Droit du travail et chantage à l’emploi chez Bouygues TP

Editorial du « Monde ». On peut juger le code du travail trop lourd et vouloir le simplifier, mais on ne peut s’affranchir impunément de ses règles. Il en est ainsi pour les travailleurs détachés de l’étranger employés par des entreprises françaises. Pour leur salaire et leur durée de travail, ils sont soumis au droit du travail français, mais leurs employeurs sont exonérés de cotisations sociales, qui restent dues dans leur pays d’origine. C’est donc une main-d’œuvre bon marché : le travailleur détaché coûte 30 % moins cher.

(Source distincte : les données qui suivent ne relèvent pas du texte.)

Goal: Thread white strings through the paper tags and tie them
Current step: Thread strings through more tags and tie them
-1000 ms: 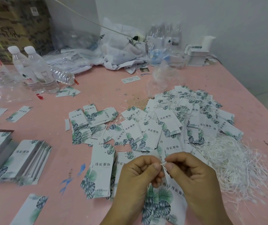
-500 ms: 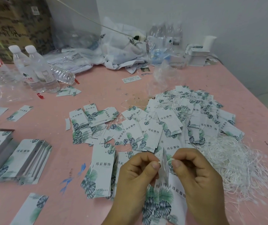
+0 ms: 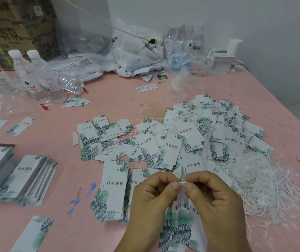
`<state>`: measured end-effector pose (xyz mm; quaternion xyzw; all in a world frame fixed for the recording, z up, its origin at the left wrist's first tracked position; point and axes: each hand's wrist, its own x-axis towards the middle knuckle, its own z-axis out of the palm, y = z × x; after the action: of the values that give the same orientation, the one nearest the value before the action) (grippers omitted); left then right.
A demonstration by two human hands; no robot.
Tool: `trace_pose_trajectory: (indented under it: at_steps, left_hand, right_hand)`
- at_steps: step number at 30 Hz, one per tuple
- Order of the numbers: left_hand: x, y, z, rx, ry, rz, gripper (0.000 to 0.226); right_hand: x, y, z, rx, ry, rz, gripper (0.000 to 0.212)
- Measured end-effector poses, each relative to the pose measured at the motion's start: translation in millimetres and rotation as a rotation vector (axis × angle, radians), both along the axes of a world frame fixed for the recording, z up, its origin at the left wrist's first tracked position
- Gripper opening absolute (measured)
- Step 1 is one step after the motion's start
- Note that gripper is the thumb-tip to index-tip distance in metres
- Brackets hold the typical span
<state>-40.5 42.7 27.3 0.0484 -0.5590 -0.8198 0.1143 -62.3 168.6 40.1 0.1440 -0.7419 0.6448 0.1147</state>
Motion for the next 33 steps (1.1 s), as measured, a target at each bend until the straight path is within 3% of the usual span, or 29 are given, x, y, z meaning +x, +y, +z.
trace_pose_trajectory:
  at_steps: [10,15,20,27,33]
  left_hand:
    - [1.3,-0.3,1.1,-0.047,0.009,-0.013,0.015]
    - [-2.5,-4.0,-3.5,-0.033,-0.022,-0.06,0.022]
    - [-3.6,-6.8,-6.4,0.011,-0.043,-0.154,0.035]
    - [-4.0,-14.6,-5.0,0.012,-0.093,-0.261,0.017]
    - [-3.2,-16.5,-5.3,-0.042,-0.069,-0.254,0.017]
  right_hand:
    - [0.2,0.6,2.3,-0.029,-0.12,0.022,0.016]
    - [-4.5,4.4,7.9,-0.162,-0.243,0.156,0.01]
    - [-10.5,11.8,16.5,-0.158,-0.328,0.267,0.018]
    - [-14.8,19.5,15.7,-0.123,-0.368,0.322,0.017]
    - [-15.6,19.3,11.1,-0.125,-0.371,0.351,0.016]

Pour avoir eu « recours aux services d’une entreprise pratiquant le travail dissimulé, prêt illicite de main-d’œuvre et marchandage », en employant, entre 2008 et 2011, 163 salariés polonais et 297 Roumains sans couverture sociale et médicale sur le chantier du réacteur nucléaire EPR de Flamanville, le groupe Bouygues Travaux publics a été condamné, mardi 7 juillet, par le tribunal correctionnel de Cherbourg à 25 000 euros d’amende. Une pichenette.

 

Cette décision de justice, au terme d’une enquête de trois ans, est l’épilogue du plus important procès jamais tenu en France sur l’emploi de travailleurs détachés. Bouygues avait fait appel à plusieurs sous-traitants comme l’agence d’intérim Atlanco, d’origine irlandaise et basée à Chypre, qui fait l’objet de multiples poursuites et dont la justice a perdu la trace, et le groupe roumain Elco Construct. Avec Bouygues, ce sont au total cinq sociétés qui sont condamnées à des amendes oscillant entre 5 000 et 70 000 euros. Le groupe de BTP, affirmant ne pas être au courant de la situation anormale de ses sous-traitants, a fait appel.

 

Clémence

 

La clémence des juges de Cherbourg est d’autant plus étonnante que les pouvoirs publics ont récemment décidé de renforcer les sanctions contre le travail illégal. Fin 2013, la France avait été en pointe pour obtenir de l’Union européenne un meilleur encadrement de l’emploi de travailleurs détachés, en introduisant la responsabilité du donneur d’ordre en cas de fraude par un prestataire. Si l’emploi de travailleurs détachés − on en comptait sur notre sol 230 000 en 2014, dont 37 % dans le BTP, contre 7 500 en 2000 − est légal, une partie d’entre eux bascule dans le travail illégal. C’est contre cette fraude au détachement que le gouvernement entend lutter. Pour Manuel Valls, « une réaction forte et rapide s’impose » face à des entreprises qui « s’affranchissent des règles pour employer des salariés venus de toute l’Europe, dans des conditions parfois inacceptables ». La loi Macron va porter l’amende maximale pour fraude au détachement de 150 000 euros aujourd’hui à 500 000.

 

Mais le respect du droit du travail est bien fragile quand il fait l’objet d’un chantage à l’emploi. A Cherbourg, le procureur avait requis une amende de 150 000 euros, qui, finalement, a été six fois moindre. Pourquoi un tel écart ? Une amende supérieure à 30 000 euros aurait entraîné l’exclusion automatique de Bouygues de l’accès aux marchés publics. En d’autres termes, une condamnation à la hauteur de ce que prévoit la législation actuelle se serait traduite par un cortège de licenciements. Cet argument massue de l’emploi a été admis par l’avocat de la CGT, partie civile, même si des militants du syndicat se sont insurgés contre cette clémence. Si la lutte contre le travail illégal s’arrête dès que l’emploi légal est en péril, de telles pratiques abusives ont encore de beaux jours devant elles.